AI Chat
Lisa's core interface — plan features, create issues, and write documents through conversation.
Lisa's core interface is conversational. You talk to her in plain language, and she turns that conversation into structured project artifacts — PRDs, issues, milestones, specs. No forms to fill, no fields to click through. Just describe what you want to build.
But this isn't a generic chatbot. Lisa has context. She knows your codebase, your existing projects, your open issues, and your team's templates. Every response is grounded in what's actually happening in your product — not hallucinated from thin air.
What Lisa knows about
When you start a conversation, Lisa already has access to:
- Your repositories — cloned and analyzed, so she can reference actual files, APIs, and architecture patterns when planning.
- Your projects — current scope, custom instructions, and any artifacts (PRDs, specs, notes) attached to them.
- Your issues — existing work items, their status, dependencies, and hierarchies.
- Your milestones — timeline and progress context for scoping new work.
- Your templates — your team's standard formats for PRDs, specs, and issues, so output matches your expectations.
This is what makes Lisa code-aware. When she suggests breaking a feature into issues, she's referencing your actual codebase — not guessing at what your tech stack looks like.
How to talk to Lisa
Be direct. Lisa works best when you tell her what you want to accomplish, not how to accomplish it. She'll ask clarifying questions when she needs more context.

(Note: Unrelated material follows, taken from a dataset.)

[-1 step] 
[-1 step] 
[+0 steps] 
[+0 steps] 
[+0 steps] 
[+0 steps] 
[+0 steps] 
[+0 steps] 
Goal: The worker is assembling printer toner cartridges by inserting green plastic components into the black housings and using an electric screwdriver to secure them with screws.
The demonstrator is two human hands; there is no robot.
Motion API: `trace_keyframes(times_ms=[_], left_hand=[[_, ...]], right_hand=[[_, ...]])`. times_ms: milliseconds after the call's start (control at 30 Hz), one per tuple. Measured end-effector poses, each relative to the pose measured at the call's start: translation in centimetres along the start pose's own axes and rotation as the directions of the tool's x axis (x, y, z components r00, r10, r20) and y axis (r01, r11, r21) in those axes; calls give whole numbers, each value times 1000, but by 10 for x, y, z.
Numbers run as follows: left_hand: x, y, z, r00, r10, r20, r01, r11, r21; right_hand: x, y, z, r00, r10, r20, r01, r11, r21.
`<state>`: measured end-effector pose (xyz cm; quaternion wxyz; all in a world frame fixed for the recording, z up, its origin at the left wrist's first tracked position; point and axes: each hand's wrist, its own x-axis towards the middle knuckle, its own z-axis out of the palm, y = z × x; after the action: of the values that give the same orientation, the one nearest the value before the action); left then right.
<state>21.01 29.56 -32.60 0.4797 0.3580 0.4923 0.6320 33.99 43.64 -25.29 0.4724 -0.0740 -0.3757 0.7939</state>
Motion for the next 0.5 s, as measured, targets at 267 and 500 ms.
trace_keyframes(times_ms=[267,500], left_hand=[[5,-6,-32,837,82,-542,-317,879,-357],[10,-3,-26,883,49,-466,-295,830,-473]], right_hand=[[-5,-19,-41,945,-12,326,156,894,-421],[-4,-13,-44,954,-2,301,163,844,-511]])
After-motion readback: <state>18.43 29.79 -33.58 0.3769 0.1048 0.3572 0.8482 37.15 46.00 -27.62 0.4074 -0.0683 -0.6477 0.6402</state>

| What you want to do | Example prompt |
|---|---|
| Plan a feature from scratch | "I want to add real-time notifications to our app" |
| Generate a PRD | "Write a PRD for user onboarding flow" |
| Break work into issues | "Break this feature into issues with acceptance criteria" |
| Analyze your codebase | "Look at our auth module and suggest improvements" |
| Create specific issues | "Create 5 issues for the payment integration milestone" |
| Scope a sprint | "What can we realistically ship in the next two weeks based on open issues?" |
Tips for better results
- Not sure what to ask? Just ask Lisa. She's an AI — you can say "I want to plan a new feature but I'm not sure where to start, help me think through this" and she'll help you shape the right questions. There's no wrong way to begin a conversation.
- Be specific about outcomes. "Create issues" is fine. "Create issues for the payment integration with acceptance criteria and dependency mapping" is better.
- Reference existing context. Mention projects, milestones, or repos by name — Lisa uses that to scope her responses.
- Build on the conversation. Lisa remembers everything in the current session. You don't need to repeat yourself — refine, redirect, and iterate.
- Start with Discovery for big features. When you have a complex idea that needs structure, ask Lisa to start a discovery session to go from vague concept to executable plan.
Chat presets
Presets are quick-start prompts that appear based on what you're working on. Instead of starting from a blank message, they give you a jumping-off point:
- Working on a project? You'll see presets like "Start discovery", "Review roadmap", "Create milestone", "Summarize status", and "Identify priorities".
- Looking at an issue? Presets include "Write technical spec", "Add acceptance criteria", "Break into subtasks", "Estimate effort", and "Identify dependencies".
- Inside a milestone? You'll get "Review progress", "Identify blockers", "Create status report", "Adjust timeline", and "Plan next steps".
Presets aren't magic — they're pre-configured prompts that steer Lisa toward a specific type of output. You can always type your own prompt instead.
Model selection
In BYOK (Bring Your Own Key) mode, Lisa supports multiple AI providers so you can choose the model that fits your workflow:
- Anthropic — Claude Opus 4.6, Claude Sonnet 4.5, Claude Haiku 4.5. Claude excels at structured planning, long-form documents, and nuanced reasoning.
- OpenAI — GPT-5.2, GPT-5 Mini, GPT-5 Nano. Strong at code analysis and fast iteration.
- Google AI — Gemini 3 Pro, Gemini 3 Flash. Good for large-context tasks and quick responses.
Switch models from the model selector in the chat interface. Each conversation remembers your model choice, and you can switch mid-conversation if you want to compare outputs.
In SaaS mode, Lisa uses an optimized default model — no configuration needed.
How chat works under the hood
When you send your first message, Lisa creates a new session and starts streaming responses in real time. You'll see her thinking and working — when she calls tools (like creating an issue or analyzing a repo), each action appears as an expandable card showing what's happening.
If Lisa needs to do something potentially impactful — like creating multiple issues or modifying existing work — she'll ask for your permission before proceeding.
Every conversation within a project maintains its own session with full history. This means you can run multiple planning threads in parallel — one for the auth feature, another for the notification system — without context bleeding between them. Switch between sessions from the project view to pick up where you left off.